■ TASK DETAILS ■
Below are some records. Return exactly the lines from the one with "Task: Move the" to the one with "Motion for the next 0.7", and nothing else.

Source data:
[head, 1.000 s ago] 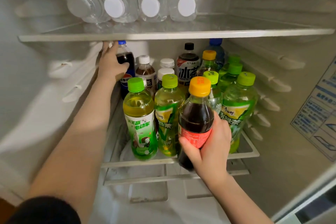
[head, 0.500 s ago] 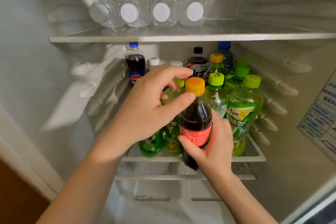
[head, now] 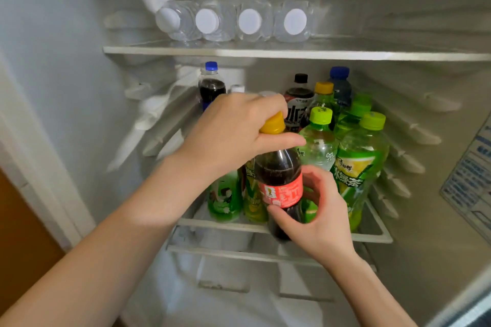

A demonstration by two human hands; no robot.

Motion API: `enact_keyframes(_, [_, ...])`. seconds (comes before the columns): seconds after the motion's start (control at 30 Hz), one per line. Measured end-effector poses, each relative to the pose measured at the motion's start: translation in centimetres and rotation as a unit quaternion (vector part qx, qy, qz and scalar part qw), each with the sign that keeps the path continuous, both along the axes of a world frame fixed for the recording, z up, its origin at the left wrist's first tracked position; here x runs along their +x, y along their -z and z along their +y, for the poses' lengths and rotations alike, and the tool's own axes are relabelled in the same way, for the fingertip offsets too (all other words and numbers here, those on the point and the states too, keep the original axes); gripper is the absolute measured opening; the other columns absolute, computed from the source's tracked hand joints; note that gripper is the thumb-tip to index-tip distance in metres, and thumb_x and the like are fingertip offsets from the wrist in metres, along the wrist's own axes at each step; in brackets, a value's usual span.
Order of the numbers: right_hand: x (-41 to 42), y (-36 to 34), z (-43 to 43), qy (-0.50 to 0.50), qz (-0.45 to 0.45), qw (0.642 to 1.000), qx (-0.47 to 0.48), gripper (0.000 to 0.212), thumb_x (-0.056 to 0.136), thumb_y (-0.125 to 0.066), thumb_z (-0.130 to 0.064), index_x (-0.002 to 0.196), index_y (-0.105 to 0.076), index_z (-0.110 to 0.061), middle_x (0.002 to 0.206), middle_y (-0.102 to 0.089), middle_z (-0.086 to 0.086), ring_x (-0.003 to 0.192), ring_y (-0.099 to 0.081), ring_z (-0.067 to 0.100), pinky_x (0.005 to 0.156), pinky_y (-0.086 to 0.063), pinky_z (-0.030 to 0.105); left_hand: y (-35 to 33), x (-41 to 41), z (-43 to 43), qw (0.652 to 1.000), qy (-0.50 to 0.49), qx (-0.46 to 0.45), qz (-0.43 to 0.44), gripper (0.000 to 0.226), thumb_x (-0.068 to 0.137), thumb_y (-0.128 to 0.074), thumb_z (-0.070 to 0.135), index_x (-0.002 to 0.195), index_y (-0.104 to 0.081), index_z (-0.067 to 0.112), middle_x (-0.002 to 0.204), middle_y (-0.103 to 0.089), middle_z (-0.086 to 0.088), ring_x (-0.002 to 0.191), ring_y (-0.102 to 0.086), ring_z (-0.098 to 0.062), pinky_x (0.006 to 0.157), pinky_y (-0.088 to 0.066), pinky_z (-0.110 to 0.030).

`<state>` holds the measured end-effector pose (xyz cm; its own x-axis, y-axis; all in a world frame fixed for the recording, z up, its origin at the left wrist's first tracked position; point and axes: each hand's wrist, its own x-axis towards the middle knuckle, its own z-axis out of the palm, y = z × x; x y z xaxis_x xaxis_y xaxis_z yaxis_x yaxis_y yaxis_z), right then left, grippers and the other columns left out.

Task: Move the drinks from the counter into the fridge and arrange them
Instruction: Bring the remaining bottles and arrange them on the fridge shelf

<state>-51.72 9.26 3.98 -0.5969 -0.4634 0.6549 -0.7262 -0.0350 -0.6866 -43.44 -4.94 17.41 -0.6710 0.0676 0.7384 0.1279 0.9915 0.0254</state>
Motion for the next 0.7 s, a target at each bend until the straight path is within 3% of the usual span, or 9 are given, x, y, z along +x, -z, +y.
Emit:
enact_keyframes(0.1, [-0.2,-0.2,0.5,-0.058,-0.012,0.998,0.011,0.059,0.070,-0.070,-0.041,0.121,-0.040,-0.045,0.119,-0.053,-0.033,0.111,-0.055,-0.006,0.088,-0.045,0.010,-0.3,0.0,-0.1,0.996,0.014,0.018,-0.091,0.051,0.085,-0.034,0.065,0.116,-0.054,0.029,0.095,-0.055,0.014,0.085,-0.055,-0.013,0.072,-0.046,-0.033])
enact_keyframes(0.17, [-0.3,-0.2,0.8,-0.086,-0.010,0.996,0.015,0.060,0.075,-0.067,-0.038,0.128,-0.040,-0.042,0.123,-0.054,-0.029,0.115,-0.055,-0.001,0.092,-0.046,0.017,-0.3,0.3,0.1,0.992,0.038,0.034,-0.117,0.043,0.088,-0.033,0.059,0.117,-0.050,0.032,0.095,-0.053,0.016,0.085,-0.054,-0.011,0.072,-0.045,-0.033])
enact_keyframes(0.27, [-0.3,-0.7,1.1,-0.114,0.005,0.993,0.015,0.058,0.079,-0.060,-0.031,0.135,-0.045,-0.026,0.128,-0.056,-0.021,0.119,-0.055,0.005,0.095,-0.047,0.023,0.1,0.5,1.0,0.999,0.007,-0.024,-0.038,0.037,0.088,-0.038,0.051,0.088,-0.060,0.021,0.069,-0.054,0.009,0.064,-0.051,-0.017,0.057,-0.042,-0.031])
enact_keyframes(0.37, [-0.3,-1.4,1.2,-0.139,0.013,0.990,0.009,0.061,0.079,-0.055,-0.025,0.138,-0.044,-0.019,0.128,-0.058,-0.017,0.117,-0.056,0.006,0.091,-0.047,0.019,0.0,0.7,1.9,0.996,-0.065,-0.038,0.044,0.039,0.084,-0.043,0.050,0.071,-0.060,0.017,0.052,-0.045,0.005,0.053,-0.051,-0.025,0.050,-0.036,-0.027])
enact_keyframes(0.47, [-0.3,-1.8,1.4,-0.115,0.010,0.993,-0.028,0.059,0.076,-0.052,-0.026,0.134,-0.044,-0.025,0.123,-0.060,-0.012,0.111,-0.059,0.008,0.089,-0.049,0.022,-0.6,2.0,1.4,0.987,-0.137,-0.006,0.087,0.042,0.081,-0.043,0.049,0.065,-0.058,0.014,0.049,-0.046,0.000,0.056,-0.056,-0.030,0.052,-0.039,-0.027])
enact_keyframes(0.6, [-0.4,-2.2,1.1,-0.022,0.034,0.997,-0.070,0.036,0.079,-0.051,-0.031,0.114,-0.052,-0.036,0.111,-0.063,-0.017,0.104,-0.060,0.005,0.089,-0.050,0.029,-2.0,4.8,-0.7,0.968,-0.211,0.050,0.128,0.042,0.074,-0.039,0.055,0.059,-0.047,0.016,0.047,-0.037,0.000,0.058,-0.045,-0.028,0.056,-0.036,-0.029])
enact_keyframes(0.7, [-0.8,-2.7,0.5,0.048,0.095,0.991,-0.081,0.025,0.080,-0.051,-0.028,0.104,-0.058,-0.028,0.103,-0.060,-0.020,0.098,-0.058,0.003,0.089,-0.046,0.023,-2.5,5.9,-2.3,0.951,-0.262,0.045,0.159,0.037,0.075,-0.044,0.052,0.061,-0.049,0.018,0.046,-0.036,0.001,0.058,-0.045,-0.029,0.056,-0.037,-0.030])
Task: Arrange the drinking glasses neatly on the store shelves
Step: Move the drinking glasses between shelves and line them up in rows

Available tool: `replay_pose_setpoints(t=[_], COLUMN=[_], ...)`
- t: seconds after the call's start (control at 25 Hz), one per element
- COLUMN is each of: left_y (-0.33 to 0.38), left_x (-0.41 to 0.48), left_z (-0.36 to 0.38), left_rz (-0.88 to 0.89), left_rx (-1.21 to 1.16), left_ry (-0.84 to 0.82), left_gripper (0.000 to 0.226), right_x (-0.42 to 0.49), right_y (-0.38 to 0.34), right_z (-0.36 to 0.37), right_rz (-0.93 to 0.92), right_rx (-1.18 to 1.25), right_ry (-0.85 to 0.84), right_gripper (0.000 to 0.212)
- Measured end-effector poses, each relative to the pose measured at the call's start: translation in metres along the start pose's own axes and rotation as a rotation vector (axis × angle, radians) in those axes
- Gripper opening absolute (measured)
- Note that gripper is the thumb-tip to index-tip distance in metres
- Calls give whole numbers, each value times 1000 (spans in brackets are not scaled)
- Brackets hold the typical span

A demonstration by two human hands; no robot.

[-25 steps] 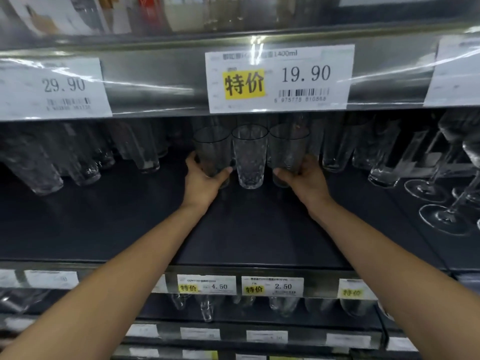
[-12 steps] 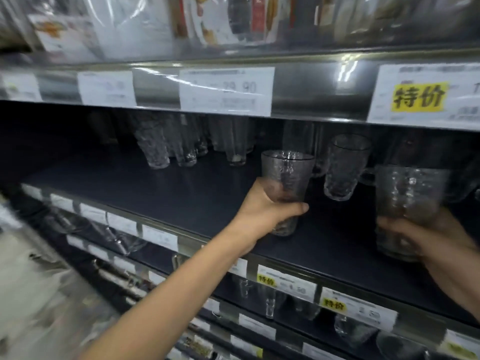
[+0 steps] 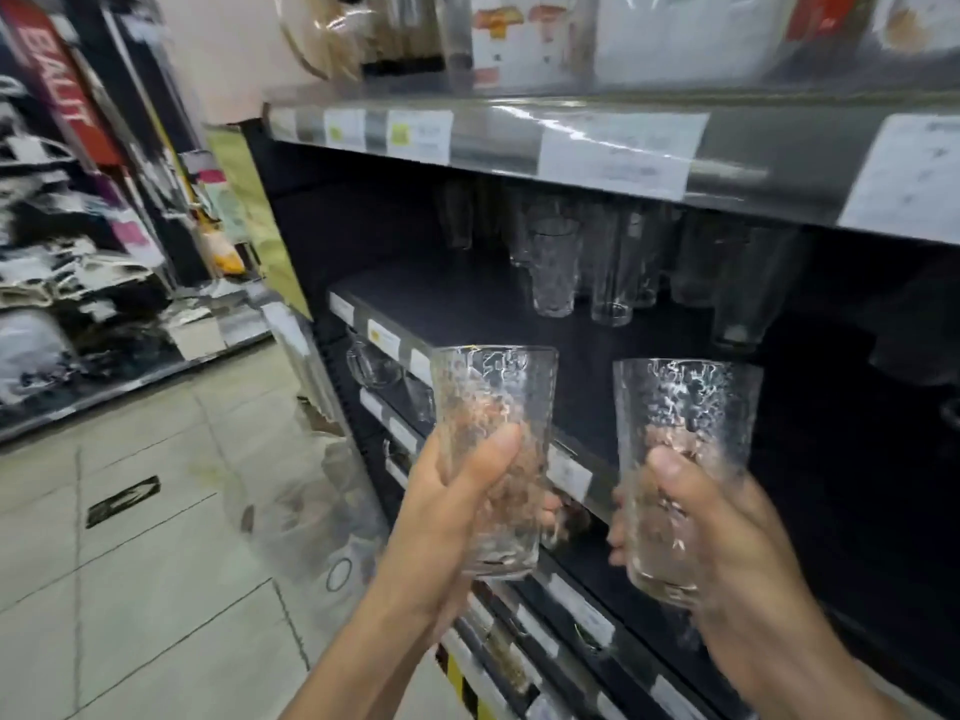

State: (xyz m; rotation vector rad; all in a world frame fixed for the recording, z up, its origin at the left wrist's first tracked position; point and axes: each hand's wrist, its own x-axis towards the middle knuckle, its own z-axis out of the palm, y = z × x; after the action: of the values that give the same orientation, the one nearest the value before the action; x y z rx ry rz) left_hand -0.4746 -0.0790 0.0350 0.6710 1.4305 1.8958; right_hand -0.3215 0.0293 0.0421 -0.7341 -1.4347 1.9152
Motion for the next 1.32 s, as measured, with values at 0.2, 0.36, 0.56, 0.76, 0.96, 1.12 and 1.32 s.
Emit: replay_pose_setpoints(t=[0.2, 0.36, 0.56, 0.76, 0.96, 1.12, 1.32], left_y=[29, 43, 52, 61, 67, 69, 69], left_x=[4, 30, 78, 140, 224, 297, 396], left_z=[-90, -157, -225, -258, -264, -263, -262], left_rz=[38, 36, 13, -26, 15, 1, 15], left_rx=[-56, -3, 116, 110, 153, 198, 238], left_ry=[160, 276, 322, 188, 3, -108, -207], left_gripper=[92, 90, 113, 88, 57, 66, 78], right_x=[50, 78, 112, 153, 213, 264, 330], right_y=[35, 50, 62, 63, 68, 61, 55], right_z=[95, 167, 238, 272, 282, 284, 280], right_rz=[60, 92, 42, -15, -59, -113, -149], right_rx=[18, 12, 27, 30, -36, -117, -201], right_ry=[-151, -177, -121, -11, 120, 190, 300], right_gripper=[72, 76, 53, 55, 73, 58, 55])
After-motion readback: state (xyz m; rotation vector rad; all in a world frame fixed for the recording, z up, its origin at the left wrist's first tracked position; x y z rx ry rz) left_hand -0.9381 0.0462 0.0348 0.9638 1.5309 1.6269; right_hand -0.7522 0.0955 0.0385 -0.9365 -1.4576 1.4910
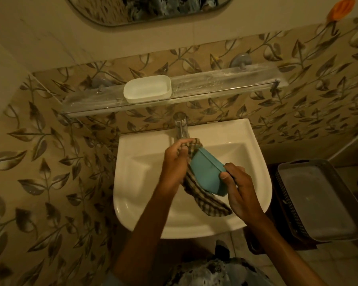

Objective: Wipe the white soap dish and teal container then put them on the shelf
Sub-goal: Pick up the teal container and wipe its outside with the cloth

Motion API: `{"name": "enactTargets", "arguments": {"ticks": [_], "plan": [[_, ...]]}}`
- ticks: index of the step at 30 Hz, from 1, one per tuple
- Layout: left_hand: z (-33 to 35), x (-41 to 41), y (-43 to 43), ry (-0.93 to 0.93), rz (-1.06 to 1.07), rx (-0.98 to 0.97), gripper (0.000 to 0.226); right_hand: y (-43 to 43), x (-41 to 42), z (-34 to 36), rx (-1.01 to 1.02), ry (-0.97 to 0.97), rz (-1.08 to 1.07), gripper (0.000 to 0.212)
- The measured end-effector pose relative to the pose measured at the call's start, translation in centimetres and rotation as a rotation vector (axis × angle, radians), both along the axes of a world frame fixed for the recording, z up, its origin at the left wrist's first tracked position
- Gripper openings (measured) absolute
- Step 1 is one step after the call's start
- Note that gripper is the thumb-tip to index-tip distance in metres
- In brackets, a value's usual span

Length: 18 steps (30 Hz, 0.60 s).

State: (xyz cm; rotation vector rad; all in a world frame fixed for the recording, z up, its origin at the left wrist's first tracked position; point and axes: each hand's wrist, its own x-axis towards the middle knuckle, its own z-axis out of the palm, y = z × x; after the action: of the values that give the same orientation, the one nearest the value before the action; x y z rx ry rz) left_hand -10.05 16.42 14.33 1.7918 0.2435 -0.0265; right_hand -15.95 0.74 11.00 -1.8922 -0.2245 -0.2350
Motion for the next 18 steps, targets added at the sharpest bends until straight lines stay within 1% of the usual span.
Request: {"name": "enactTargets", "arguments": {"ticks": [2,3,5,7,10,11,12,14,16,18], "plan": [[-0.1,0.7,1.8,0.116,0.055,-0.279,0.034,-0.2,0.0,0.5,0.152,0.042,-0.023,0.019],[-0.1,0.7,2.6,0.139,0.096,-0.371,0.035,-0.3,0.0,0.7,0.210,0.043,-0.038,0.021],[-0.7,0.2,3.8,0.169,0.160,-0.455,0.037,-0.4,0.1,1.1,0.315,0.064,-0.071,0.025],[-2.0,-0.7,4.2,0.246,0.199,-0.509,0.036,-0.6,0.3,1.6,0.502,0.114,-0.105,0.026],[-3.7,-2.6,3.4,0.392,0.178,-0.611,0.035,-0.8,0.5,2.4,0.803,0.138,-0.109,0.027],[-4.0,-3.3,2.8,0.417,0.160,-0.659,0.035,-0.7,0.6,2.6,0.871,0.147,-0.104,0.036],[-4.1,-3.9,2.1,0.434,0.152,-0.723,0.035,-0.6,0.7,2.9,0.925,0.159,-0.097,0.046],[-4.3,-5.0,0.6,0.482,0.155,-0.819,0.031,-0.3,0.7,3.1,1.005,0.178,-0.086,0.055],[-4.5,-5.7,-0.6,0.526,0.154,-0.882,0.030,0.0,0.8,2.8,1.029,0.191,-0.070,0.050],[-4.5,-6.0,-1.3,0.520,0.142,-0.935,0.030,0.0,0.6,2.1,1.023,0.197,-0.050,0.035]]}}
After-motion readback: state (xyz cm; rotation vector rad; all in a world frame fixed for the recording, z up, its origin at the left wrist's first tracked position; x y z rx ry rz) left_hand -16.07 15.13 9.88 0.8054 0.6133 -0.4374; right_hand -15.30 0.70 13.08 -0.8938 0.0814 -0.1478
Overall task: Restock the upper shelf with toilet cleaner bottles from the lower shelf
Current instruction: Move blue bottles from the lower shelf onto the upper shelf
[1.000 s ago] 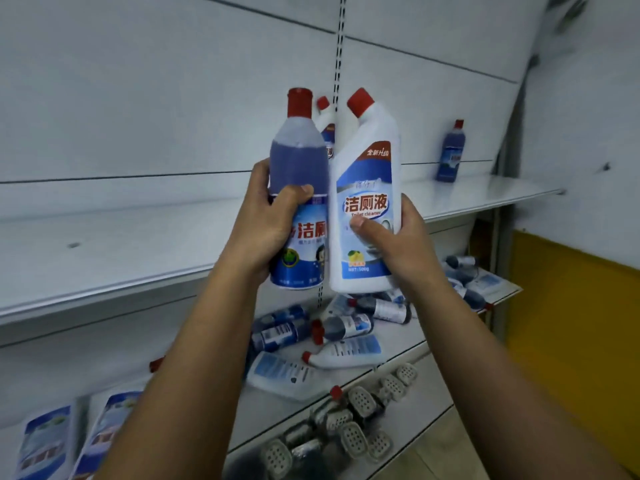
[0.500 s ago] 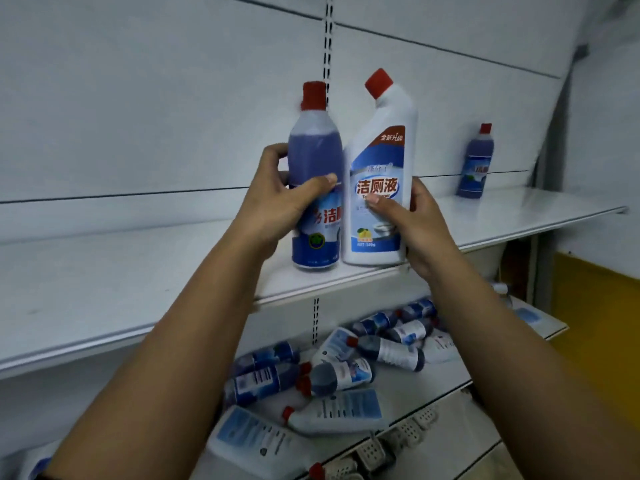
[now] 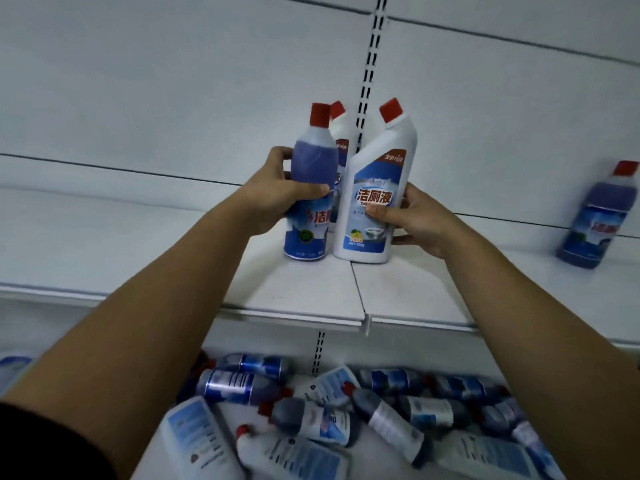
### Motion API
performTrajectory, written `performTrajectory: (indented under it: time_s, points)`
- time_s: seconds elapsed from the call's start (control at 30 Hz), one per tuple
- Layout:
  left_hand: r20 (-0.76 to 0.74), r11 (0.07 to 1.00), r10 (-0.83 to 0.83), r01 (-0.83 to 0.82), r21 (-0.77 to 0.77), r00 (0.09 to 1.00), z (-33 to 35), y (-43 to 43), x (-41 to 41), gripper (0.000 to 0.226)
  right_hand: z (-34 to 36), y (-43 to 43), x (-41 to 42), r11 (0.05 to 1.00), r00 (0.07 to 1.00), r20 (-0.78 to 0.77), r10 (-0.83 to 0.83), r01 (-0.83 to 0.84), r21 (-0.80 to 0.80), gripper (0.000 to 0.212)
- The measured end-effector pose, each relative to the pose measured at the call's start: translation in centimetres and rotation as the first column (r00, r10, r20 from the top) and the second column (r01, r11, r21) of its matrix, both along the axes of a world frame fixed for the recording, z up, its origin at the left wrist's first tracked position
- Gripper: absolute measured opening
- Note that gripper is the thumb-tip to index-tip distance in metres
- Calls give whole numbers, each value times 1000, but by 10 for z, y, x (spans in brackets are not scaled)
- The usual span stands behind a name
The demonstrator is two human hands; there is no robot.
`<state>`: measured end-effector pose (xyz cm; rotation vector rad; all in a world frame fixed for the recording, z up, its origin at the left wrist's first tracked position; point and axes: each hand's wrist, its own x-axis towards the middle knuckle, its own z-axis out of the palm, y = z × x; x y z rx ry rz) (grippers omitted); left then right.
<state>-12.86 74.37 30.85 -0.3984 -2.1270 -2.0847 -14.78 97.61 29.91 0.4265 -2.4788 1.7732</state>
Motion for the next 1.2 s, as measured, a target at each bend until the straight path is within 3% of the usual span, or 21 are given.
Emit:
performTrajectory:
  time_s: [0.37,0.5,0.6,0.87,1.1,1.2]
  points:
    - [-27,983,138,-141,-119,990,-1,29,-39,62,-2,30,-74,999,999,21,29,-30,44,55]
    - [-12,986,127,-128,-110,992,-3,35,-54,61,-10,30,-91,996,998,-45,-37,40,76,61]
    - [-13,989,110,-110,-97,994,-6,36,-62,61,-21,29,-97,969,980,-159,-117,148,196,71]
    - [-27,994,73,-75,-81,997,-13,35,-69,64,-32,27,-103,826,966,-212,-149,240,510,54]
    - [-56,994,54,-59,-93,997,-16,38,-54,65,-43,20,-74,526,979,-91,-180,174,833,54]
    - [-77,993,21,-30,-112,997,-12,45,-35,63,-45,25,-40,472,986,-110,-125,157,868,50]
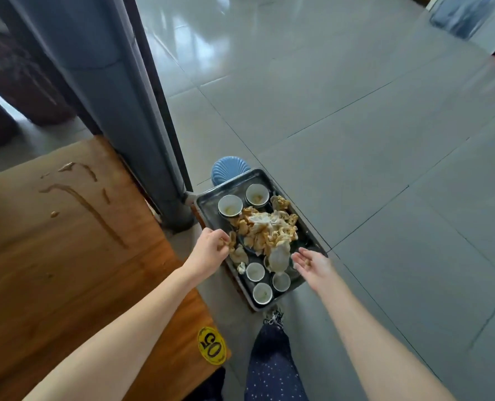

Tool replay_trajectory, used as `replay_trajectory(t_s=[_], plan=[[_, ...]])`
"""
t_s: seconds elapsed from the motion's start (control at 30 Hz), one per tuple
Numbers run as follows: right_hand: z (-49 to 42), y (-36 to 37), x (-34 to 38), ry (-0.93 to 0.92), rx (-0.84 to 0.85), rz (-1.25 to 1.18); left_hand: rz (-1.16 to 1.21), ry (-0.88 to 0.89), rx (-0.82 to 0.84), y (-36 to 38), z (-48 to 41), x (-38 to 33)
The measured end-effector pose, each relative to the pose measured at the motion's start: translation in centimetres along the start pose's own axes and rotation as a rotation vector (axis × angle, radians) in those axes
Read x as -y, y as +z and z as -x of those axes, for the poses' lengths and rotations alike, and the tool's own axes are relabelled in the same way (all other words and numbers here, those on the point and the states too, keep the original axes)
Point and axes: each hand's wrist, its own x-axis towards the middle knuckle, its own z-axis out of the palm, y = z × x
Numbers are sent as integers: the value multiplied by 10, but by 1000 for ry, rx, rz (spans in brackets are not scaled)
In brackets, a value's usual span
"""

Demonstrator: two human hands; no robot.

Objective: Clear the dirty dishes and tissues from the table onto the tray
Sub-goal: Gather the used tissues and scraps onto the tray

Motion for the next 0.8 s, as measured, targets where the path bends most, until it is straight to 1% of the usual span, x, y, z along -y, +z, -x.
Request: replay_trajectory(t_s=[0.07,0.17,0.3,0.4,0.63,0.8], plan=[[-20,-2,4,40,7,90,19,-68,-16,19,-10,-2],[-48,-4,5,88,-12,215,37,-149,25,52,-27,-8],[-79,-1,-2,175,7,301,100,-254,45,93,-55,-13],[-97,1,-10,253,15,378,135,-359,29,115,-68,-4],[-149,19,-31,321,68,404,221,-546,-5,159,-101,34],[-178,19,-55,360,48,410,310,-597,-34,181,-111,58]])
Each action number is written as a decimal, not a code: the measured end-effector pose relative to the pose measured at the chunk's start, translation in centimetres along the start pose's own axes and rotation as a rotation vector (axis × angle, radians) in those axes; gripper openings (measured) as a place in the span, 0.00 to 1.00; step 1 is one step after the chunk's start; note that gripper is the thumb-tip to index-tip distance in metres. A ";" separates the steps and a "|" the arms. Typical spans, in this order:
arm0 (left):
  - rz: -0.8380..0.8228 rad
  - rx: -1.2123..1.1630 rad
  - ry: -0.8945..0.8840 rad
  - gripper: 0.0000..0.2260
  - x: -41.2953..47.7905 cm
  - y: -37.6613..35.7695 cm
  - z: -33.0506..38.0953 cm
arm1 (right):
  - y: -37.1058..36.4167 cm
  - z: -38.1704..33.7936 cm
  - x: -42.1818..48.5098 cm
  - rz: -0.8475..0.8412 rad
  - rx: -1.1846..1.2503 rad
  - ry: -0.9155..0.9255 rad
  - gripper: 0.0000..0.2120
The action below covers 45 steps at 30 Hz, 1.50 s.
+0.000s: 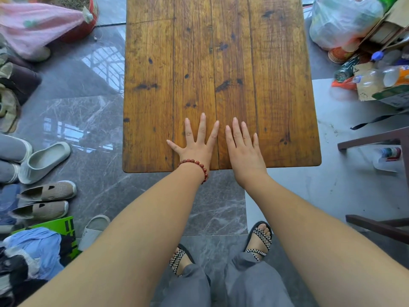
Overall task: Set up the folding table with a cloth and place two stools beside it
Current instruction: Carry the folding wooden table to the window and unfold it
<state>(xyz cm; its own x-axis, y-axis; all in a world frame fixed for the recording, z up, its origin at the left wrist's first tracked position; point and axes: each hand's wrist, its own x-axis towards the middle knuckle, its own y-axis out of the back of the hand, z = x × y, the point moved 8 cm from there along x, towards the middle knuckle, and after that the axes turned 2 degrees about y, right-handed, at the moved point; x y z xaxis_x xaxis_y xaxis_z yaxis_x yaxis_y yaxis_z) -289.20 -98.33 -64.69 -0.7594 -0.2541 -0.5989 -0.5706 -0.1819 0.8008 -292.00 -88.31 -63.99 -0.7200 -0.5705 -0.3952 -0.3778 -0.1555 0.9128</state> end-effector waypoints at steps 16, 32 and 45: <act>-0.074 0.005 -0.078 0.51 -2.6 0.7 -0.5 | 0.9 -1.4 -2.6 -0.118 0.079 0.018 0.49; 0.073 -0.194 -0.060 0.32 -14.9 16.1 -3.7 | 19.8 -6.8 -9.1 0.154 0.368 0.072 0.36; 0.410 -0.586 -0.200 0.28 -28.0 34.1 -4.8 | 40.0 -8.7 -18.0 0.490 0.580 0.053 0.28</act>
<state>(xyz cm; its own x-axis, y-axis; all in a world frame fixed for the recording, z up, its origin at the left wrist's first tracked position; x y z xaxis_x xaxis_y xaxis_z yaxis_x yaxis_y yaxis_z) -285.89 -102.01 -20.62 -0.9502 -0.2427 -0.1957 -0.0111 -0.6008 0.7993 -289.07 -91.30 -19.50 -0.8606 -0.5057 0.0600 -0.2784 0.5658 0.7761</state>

■ REPLY TO THE TASK ■
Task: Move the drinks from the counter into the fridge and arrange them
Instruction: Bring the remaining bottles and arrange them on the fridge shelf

<state>-51.72 9.26 3.98 -0.5969 -0.4634 0.6549 -0.7262 -0.0350 -0.6866 -43.44 -4.94 17.41 -0.6710 0.0676 0.7384 0.1279 0.9915 0.0254</state>
Motion for the next 0.7 s, a target at each bend until the straight path is within 3% of the usual span, or 9 are given, x, y, z along +x, -z, +y.

That concludes the answer.